These provisions could inhibit or prevent possible transactions that some stockholders may consider attractive.

We are also subject to the anti-takeover provisions contained in Section 203 of the Delaware General Corporation Law. Under Section 203, a corporation generally may not engage in a business combination with any holder of 15% or more of its capital stock unless the holder has held the stock for three years or, among other exceptions, the board of directors has approved the transaction.

Our amended and restated bylaws designate the Court of Chancery of the State of Delaware as the sole and exclusive forum for certain actions and proceedings that may be initiated by our stockholders, which could limit our stockholders’ ability to obtain a favorable judicial forum for disputes with us or our directors, officers or other employees.
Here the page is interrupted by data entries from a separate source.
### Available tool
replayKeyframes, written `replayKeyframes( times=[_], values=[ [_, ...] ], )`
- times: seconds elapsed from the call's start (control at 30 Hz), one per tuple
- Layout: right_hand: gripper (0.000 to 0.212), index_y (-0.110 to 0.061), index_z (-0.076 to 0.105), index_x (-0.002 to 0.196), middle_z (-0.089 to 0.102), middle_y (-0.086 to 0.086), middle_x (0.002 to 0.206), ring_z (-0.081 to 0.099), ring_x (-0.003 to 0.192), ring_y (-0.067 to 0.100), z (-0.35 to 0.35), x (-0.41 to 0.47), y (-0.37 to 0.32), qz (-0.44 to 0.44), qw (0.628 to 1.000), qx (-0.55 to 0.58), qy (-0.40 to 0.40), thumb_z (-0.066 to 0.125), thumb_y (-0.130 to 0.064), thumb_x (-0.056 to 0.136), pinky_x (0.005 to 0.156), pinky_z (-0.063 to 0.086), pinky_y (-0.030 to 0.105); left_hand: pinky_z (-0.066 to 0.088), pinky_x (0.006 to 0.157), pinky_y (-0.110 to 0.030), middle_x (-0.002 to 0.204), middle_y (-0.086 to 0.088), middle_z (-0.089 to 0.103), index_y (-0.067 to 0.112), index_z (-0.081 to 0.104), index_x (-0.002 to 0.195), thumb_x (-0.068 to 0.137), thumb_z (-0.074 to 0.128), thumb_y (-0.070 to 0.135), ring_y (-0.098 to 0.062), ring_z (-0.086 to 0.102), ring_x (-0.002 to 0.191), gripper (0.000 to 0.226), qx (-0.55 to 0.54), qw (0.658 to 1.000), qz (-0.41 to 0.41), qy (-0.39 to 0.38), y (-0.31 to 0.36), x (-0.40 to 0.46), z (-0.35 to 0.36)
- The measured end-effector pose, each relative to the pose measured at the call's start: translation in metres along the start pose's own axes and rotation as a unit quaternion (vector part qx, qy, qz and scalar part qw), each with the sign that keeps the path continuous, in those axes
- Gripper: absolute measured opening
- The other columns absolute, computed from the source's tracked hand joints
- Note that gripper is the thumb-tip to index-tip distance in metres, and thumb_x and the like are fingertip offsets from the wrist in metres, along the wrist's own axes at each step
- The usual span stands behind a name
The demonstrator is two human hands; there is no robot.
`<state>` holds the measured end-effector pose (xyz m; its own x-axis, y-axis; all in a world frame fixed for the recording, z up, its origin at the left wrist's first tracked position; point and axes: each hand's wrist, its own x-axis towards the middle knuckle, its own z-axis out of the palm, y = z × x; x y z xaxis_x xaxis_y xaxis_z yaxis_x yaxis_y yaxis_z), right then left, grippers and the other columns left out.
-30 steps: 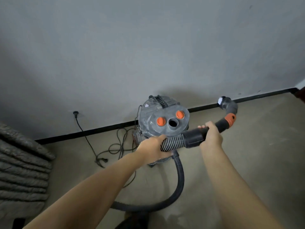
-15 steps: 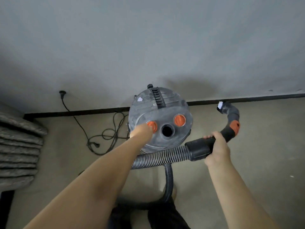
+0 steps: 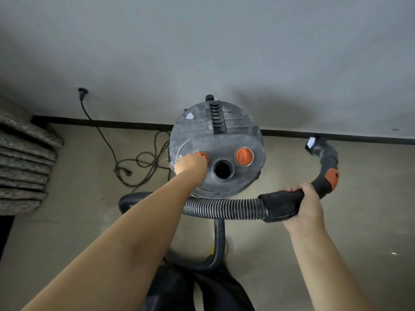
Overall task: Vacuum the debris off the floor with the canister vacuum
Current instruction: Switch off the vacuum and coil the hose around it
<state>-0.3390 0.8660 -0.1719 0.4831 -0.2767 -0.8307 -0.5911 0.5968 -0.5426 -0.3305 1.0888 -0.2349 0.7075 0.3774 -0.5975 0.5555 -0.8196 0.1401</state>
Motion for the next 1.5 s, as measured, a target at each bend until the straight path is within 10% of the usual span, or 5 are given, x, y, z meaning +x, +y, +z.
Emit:
replayKeyframes(
  times=[0.6, 0.73, 0.87, 1.07, 1.5],
  values=[
    [0.018, -0.015, 0.045, 0.073, 0.050, -0.003, 0.064, 0.053, 0.054, 0.011, 0.005, -0.065, 0.032, -0.042, 0.999, 0.033, 0.008, 0.054, -0.012, 0.087, 0.059, 0.051, 0.027, 0.046, 0.073, -0.035, 0.088, -0.007, 0.061, 0.011, 0.053, 0.085, 0.094, 0.047, 0.026, -0.026, 0.058, 0.082, 0.019, -0.408, 0.884, -0.162, 0.158, -0.150, -0.082, 0.014],
    [0.019, -0.016, 0.045, 0.072, 0.050, -0.004, 0.056, 0.052, 0.049, 0.010, 0.026, -0.093, 0.040, -0.049, 0.997, 0.063, -0.014, 0.055, -0.012, 0.087, 0.052, 0.050, 0.023, 0.048, 0.093, -0.045, 0.108, -0.018, 0.062, -0.004, 0.052, 0.119, 0.092, 0.051, 0.047, -0.037, 0.061, 0.098, 0.057, -0.584, 0.723, -0.365, 0.058, -0.207, -0.113, 0.047],
    [0.026, -0.016, 0.041, 0.066, 0.049, -0.006, 0.044, 0.051, 0.039, 0.008, 0.044, -0.122, 0.059, -0.057, 0.995, 0.060, -0.047, 0.051, -0.012, 0.089, 0.051, 0.051, 0.021, 0.032, 0.106, -0.042, 0.146, -0.013, 0.042, 0.004, 0.028, 0.148, 0.087, 0.038, 0.071, -0.029, 0.040, 0.136, 0.091, -0.890, 0.348, -0.260, -0.140, -0.198, -0.129, 0.039],
    [0.026, -0.017, 0.041, 0.067, 0.046, -0.006, 0.052, 0.050, 0.041, 0.007, 0.057, -0.162, 0.080, -0.066, 0.989, 0.103, -0.079, 0.050, -0.012, 0.091, 0.054, 0.051, 0.019, 0.047, 0.083, -0.046, 0.125, -0.010, 0.056, 0.003, 0.049, 0.130, 0.093, 0.053, 0.044, -0.026, 0.056, 0.114, 0.056, -0.952, 0.210, -0.165, -0.152, -0.196, -0.116, -0.053],
    [0.013, -0.013, 0.052, 0.080, 0.064, -0.001, 0.055, 0.065, 0.049, 0.010, 0.096, -0.209, 0.075, -0.091, 0.975, 0.131, -0.157, 0.054, -0.013, 0.093, 0.058, 0.058, 0.023, 0.054, 0.064, -0.033, 0.076, -0.006, 0.055, 0.006, 0.049, 0.101, 0.088, 0.066, 0.026, -0.018, 0.058, 0.063, 0.029, -0.901, 0.420, 0.067, -0.078, -0.202, -0.095, -0.233]
  ],
)
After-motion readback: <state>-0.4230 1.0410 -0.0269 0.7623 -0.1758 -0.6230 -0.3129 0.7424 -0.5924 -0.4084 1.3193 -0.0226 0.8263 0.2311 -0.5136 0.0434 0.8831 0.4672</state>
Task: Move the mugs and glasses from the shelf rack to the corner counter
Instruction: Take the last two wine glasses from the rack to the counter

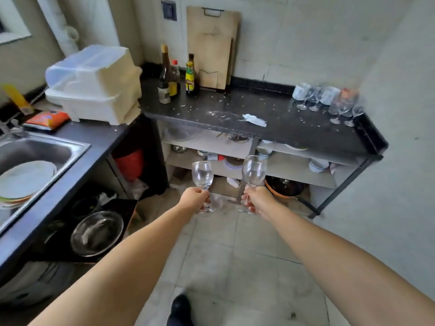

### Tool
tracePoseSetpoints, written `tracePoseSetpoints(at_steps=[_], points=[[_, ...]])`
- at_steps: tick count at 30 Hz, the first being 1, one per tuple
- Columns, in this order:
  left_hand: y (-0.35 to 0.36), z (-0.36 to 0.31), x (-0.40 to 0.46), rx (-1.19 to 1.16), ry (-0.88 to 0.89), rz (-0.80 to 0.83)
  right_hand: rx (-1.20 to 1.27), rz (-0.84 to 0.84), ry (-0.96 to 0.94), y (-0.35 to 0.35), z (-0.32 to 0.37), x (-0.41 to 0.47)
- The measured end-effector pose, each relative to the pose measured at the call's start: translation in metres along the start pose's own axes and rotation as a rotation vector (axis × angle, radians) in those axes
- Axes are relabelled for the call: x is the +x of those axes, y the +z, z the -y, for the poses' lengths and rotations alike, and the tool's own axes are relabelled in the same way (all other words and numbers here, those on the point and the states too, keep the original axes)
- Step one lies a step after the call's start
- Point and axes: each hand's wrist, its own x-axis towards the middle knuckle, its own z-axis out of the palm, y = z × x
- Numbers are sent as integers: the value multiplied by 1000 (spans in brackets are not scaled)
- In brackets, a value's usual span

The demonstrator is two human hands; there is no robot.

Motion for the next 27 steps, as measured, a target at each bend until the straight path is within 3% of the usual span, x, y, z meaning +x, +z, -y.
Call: tracePoseSetpoints(at_steps=[14,27], points=[[30,-161,220,228,122,139,196,-206,12,-80,115,154],[204,-291,334,220,161,312,149,-290,44,-245,153,293]])
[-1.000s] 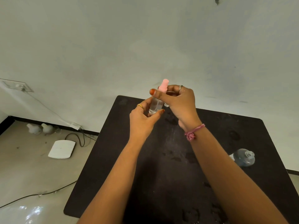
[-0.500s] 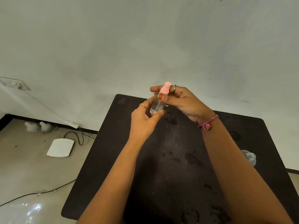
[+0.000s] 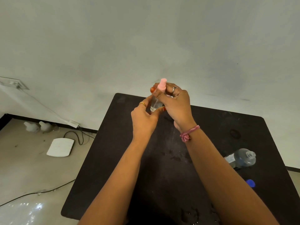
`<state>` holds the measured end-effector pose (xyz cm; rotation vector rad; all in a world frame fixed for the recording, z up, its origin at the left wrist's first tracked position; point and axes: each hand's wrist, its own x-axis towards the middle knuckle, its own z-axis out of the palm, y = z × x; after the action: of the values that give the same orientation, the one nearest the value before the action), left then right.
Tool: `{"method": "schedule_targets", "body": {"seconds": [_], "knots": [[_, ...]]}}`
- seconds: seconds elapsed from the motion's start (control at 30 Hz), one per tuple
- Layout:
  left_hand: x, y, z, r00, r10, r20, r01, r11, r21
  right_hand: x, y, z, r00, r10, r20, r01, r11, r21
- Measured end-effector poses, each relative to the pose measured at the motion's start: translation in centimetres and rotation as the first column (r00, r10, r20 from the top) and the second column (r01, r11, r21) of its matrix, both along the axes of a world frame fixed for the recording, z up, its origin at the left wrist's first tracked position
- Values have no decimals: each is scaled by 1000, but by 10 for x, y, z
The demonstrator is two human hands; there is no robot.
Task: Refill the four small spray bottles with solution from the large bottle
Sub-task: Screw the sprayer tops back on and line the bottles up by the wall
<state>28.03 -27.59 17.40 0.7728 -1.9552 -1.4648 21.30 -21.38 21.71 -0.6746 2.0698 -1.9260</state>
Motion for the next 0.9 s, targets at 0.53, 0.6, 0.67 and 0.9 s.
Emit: {"method": "schedule_targets", "body": {"seconds": [0.53, 0.6, 0.67, 0.9], "knots": [[0, 2, -16, 1000, 14, -9, -13, 997, 82, -2, 20, -32, 995, 65, 76, -81, 969, 235], [-1, 2, -21, 1000, 3, -1, -3, 996, 86, 0, 18, -43, 997, 29, 70, -43, 975, 219], [-3, 2, -26, 1000, -9, -2, 9, 996, 86, 0, 16, -53, 998, -28, 62, 16, 982, 190], [-18, -9, -49, 998, -61, 14, 60, 993, 98, -10, 2, -78, 987, -161, 10, 157, 972, 176]]}}
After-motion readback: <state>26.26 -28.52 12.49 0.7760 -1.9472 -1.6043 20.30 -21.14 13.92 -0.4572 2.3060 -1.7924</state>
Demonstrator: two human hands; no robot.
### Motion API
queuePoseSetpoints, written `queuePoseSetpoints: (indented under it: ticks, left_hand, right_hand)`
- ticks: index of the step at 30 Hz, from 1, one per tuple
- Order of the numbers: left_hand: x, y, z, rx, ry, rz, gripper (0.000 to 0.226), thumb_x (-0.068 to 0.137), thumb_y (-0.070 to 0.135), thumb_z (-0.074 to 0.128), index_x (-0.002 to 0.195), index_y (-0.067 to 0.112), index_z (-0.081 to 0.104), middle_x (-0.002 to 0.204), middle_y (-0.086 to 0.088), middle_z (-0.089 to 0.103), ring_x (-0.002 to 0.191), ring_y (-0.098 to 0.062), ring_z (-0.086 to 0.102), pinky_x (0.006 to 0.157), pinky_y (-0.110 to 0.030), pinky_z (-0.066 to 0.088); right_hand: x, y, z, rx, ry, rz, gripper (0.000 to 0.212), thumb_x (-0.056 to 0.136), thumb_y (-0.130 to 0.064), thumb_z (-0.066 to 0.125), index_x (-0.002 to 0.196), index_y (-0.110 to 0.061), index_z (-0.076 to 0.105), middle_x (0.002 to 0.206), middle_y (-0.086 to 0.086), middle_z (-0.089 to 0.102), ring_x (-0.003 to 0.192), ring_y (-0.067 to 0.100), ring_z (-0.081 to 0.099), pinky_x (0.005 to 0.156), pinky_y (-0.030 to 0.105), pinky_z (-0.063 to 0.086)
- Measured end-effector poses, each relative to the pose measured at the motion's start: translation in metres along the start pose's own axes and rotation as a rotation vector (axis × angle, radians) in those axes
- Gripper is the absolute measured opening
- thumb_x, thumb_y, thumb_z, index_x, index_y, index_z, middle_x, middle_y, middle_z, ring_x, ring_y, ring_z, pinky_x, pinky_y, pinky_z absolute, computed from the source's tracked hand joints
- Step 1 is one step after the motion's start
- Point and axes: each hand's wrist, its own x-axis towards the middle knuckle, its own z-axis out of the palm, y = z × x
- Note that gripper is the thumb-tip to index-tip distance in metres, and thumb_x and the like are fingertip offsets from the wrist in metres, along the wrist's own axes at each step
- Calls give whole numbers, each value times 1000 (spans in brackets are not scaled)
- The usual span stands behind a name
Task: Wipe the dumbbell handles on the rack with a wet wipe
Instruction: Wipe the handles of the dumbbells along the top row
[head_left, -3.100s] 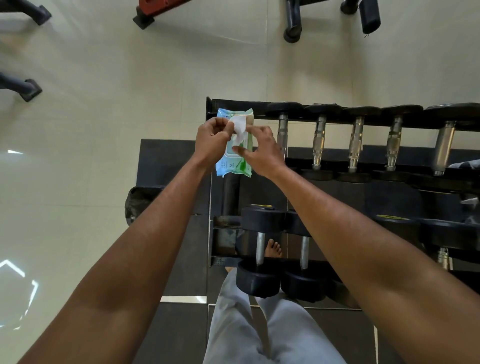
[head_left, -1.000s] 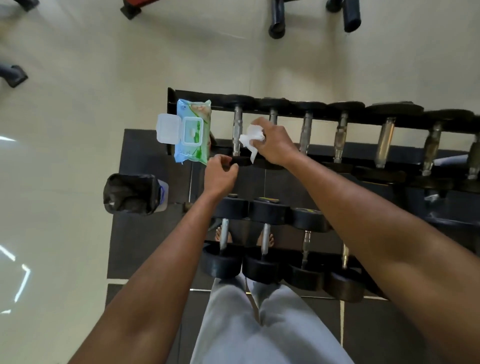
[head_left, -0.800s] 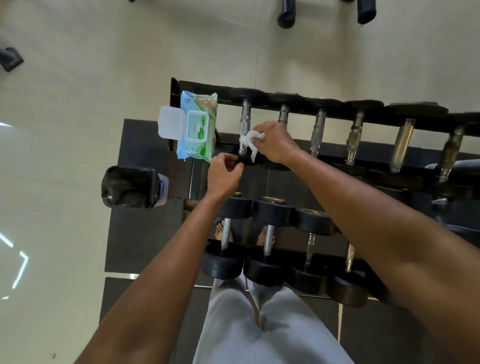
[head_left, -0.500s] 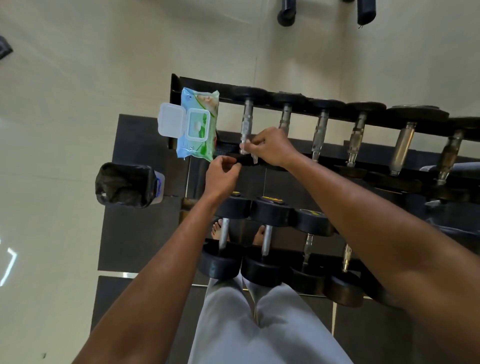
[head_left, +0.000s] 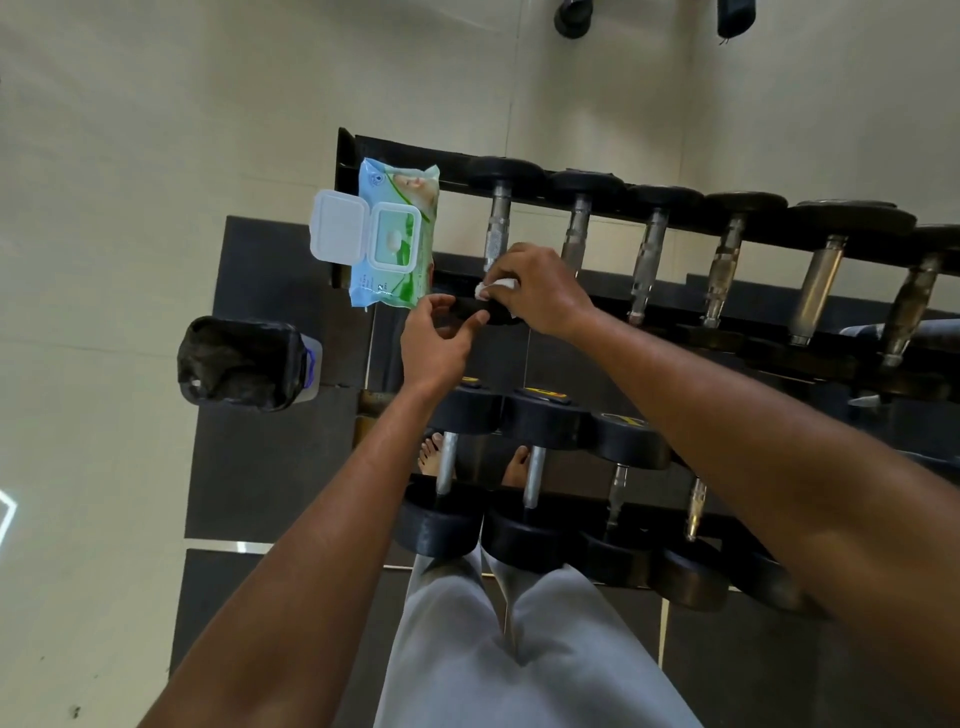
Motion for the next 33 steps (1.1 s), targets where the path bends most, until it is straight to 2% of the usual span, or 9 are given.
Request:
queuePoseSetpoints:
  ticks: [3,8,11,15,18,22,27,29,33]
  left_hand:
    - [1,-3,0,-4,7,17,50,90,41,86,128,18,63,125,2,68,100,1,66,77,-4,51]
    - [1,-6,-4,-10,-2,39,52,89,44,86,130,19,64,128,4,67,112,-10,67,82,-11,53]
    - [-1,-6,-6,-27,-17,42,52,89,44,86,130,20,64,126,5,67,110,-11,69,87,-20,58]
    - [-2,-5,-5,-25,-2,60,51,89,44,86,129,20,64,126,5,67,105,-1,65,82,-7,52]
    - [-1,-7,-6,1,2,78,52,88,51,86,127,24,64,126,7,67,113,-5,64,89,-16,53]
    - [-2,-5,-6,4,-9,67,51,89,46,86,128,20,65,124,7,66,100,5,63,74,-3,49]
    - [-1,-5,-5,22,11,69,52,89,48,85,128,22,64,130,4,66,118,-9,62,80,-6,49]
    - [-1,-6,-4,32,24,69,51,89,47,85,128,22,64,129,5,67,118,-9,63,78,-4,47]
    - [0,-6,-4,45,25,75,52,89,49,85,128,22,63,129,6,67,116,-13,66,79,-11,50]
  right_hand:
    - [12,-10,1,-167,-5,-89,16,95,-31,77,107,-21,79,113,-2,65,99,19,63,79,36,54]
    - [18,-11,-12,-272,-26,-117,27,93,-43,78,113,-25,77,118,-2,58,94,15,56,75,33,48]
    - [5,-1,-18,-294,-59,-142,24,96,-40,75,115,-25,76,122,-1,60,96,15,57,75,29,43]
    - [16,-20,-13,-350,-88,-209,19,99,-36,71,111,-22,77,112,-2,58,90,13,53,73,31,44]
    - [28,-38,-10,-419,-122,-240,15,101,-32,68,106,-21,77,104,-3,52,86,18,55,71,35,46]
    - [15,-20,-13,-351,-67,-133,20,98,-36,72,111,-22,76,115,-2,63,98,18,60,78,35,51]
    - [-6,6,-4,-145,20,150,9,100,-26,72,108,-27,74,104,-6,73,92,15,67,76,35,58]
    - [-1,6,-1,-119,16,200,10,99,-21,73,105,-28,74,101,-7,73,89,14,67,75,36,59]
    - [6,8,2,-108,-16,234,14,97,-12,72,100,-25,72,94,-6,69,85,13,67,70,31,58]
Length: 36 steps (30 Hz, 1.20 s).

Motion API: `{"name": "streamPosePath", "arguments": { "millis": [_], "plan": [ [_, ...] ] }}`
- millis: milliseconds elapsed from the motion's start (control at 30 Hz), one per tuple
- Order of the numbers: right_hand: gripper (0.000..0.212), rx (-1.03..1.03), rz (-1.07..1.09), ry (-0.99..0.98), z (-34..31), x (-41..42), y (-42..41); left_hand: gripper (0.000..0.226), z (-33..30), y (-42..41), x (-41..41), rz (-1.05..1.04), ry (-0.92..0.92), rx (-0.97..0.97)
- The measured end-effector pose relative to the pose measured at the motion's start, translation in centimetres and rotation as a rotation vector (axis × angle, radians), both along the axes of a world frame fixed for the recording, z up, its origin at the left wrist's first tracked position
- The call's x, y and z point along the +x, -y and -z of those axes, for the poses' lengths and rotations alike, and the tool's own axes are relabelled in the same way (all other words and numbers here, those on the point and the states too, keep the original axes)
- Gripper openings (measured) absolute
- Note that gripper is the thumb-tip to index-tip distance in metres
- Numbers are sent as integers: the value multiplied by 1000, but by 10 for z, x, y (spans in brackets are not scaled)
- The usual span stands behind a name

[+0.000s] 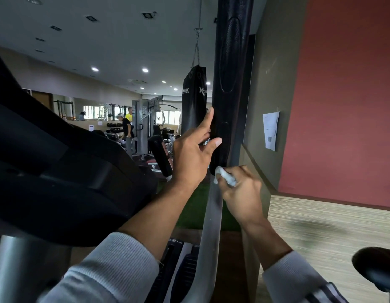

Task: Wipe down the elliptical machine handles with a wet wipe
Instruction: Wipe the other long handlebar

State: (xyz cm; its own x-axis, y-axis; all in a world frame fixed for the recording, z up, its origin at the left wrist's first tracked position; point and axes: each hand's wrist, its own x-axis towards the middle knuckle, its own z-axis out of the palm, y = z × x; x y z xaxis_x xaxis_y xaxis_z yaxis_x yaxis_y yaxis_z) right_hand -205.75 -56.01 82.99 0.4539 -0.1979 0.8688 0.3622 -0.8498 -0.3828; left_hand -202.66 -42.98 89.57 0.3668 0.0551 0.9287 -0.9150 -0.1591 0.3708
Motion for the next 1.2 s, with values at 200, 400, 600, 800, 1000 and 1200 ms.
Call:
{"name": "streamPosePath", "arguments": {
  "millis": [200, 400, 600, 800, 1000, 1200],
  "plan": [
    [9, 184, -4, 18, 1, -4, 4, 73, -2, 1, -1, 4, 7, 4],
    [15, 169, -61, 81, -7, -4, -11, 71, 1, 0, 0, -8, 18, 8],
    [13, 184, 5, 2, 4, 1, -8, 72, 0, -1, -1, -1, 13, 16],
    [14, 392, -89, 118, 3, -8, 3, 72, 0, 1, 1, 7, 25, 12],
    [16, 277, -123, 133, -5, -1, 0, 70, 2, 1, 2, -13, 57, 22],
    [13, 264, -79, 141, 5, 0, 8, 69, 2, 1, 0, -17, 45, 29]
  ]
}}
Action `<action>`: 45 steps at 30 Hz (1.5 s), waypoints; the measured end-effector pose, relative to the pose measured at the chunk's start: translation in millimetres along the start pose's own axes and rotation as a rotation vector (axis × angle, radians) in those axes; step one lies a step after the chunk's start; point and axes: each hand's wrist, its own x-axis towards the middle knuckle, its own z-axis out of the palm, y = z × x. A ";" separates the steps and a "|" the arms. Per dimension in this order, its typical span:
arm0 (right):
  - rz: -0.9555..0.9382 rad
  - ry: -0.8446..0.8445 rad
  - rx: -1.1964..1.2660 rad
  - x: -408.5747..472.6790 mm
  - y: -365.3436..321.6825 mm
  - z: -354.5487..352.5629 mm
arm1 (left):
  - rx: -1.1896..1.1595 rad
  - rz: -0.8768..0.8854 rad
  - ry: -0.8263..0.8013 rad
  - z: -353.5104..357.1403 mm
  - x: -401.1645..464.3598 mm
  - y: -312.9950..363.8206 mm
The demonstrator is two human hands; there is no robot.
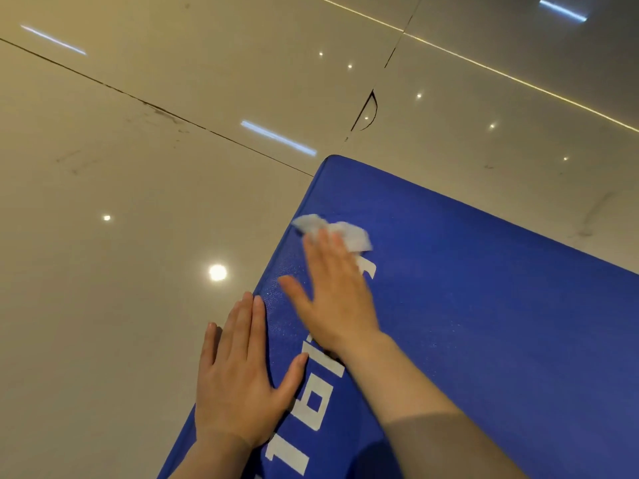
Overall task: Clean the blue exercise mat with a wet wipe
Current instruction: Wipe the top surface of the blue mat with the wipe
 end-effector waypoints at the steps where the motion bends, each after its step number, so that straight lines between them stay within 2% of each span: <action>1: -0.047 -0.050 -0.024 2.6 -7.0 3.6 | 0.005 0.004 0.011 1.4 1.0 0.2; 4: -0.134 -0.100 -0.097 14.2 2.9 -4.3 | 0.008 0.015 0.011 3.4 1.2 -0.2; 6: -0.077 -0.044 -0.116 22.2 28.3 -14.1 | -0.018 0.015 0.005 2.7 0.1 -0.6; 10: 0.412 0.154 -0.056 36.6 96.0 -54.1 | -0.052 0.015 0.011 -1.8 1.0 2.1; 13: 0.585 0.149 -0.036 39.4 111.6 -69.0 | -0.068 0.019 -0.006 -1.4 0.7 1.2; 15: 0.496 0.166 0.022 44.2 94.5 -60.8 | -0.086 0.020 -0.015 -2.3 0.1 0.9; 17: 0.310 0.154 0.034 52.2 65.7 -44.2 | -0.091 0.020 -0.019 -3.8 1.3 1.6; 21: 0.060 0.018 0.017 68.2 15.6 -22.5 | -0.071 0.017 -0.017 -1.4 3.5 0.0; 24: -0.028 -0.117 -0.084 79.0 21.3 -36.8 | -0.054 0.019 0.016 -0.3 2.2 -0.1; 26: 0.068 -0.049 -0.091 86.7 47.1 -58.5 | -0.045 0.025 0.025 -0.2 1.8 0.0; 28: 0.289 0.066 -0.074 89.6 83.1 -82.3 | -0.043 0.028 0.031 0.0 2.3 0.4; 30: 0.487 0.059 -0.083 85.7 112.6 -93.6 | -0.054 0.026 0.029 0.5 2.1 0.9; 32: 0.592 0.048 -0.001 87.3 114.8 -92.1 | -0.074 0.026 0.027 -0.1 2.3 1.7; 35: 0.519 0.028 0.040 99.7 75.4 -71.4 | -0.111 0.024 0.025 -0.8 0.0 2.7; 38: 0.422 0.086 0.073 119.4 43.2 -57.4 | -0.126 0.039 0.053 -2.4 3.8 3.1; 41: 0.408 0.128 0.112 129.2 49.9 -54.2 | -0.120 0.049 0.051 0.3 5.8 0.5; 45: 0.307 0.157 0.015 97.5 67.0 -65.6 | -0.135 0.045 0.040 1.1 2.7 -0.5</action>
Our amended and restated bylaws provide that, unless we consent in writing to an alternative forum, the Court of Chancery of the State of Delaware will be the sole and exclusive forum for (i) any derivative action or proceeding brought on our behalf, (ii) any action asserting a claim of breach of a fiduciary duty owed by any director, officer or other employees to us or our stockholders, (iii) any action asserting a claim arising pursuant to any provision of the Delaware General Corporation Law, (iv) any action asserting a claim that is governed by the internal affairs doctrine or (v) any action to interpret, apply, enforce or determine the validity of our certificate of incorporation or bylaws. Any person purchasing or otherwise acquiring any interest in any shares of our capital stock shall be deemed to have notice of and to have consented to this provision of our amended and restated bylaws. This choice-of-forum provision may limit our stockholders’ ability to bring a claim in a judicial forum that they find favorable for disputes with us or our directors, officers or other employees, which may discourage such lawsuits. Alternatively, if a court were to find this provision of our amended and restated bylaws inapplicable or unenforceable with respect to one or more of the specified types of actions or proceedings, we may incur additional costs associated with resolving such matters in other jurisdictions, which could harm our business and financial condition.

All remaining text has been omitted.